WHAT THE TASK REQUIRES:
Every line below that holds the word "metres" counts once; please tally them and give only the total.
--- PROVIDED INFORMATION ---
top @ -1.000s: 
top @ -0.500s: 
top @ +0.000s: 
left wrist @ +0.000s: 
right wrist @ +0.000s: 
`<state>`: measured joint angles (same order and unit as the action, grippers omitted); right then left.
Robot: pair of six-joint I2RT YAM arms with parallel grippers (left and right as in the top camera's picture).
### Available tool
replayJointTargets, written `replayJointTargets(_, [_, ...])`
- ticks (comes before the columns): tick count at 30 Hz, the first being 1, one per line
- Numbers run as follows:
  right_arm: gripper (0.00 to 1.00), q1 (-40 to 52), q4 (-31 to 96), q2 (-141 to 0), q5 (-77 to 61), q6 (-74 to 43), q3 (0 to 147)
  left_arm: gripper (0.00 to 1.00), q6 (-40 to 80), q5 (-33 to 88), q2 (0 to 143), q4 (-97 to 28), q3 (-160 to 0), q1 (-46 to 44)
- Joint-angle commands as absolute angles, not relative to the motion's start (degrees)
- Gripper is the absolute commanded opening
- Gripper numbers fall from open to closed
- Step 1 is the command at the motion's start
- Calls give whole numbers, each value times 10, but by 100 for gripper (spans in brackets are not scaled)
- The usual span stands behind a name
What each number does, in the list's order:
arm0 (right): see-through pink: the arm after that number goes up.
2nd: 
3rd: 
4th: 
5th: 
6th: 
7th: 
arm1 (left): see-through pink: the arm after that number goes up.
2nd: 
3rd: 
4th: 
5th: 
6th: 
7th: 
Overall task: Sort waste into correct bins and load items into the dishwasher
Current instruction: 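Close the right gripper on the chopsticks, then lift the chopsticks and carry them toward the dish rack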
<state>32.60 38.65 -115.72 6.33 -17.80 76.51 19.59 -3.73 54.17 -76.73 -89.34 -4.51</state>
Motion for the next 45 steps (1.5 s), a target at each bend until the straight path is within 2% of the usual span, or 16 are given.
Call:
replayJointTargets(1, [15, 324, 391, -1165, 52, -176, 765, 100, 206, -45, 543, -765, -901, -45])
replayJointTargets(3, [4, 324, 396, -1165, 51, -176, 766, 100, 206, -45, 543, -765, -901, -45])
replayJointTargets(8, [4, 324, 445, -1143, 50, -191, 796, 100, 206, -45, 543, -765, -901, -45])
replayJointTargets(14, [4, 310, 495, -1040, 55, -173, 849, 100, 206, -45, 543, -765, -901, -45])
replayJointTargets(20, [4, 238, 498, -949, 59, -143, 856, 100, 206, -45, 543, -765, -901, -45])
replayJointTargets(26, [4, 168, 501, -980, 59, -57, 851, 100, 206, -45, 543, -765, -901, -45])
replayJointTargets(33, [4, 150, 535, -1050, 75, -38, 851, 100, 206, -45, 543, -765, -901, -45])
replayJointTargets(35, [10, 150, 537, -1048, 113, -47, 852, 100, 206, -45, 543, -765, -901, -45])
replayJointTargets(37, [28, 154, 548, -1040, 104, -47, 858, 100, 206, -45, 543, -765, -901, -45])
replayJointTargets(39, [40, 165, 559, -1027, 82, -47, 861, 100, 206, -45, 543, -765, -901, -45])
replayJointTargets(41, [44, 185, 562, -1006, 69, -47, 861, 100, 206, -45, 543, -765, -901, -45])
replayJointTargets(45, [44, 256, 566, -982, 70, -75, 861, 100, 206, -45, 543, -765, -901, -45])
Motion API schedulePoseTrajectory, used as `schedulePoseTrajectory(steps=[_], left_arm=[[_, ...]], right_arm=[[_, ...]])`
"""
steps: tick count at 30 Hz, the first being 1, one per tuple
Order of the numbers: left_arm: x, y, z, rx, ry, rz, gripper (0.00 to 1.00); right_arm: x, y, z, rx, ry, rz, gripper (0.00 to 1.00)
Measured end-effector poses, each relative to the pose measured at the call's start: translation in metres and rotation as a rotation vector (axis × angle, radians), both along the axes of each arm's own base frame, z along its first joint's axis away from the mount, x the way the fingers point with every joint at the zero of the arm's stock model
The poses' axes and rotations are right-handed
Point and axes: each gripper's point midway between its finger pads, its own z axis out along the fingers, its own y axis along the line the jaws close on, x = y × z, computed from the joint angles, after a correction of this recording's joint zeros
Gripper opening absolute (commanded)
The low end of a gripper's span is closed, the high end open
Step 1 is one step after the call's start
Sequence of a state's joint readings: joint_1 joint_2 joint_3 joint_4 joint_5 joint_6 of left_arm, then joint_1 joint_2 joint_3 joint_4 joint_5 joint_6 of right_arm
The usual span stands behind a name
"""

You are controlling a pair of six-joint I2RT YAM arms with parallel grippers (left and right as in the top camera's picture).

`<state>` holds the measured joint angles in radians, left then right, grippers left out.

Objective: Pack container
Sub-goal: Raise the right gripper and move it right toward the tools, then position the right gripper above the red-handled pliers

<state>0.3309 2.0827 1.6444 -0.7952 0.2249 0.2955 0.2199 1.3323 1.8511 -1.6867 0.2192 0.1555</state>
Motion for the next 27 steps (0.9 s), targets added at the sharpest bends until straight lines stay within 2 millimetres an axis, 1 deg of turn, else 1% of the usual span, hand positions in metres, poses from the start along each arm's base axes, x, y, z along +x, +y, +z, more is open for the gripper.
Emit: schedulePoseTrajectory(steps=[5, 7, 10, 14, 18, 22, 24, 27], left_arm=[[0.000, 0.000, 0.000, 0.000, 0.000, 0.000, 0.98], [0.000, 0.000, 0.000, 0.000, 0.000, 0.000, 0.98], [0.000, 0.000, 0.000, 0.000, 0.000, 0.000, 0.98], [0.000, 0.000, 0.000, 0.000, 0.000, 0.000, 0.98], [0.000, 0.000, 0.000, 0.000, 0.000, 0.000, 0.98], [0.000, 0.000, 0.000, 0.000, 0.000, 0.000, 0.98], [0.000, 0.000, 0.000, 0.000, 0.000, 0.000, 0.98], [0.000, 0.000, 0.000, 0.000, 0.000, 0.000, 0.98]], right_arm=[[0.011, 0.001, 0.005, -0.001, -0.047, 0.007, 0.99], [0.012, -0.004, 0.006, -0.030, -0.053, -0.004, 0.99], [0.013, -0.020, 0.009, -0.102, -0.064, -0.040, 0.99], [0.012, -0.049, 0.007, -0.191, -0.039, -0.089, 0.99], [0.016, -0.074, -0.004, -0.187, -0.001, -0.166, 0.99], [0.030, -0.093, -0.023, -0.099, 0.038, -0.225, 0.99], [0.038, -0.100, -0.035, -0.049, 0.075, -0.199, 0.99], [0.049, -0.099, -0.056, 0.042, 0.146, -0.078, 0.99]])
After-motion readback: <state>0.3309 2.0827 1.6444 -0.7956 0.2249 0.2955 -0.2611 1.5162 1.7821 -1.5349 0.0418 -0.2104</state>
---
TASK ANSWER:
2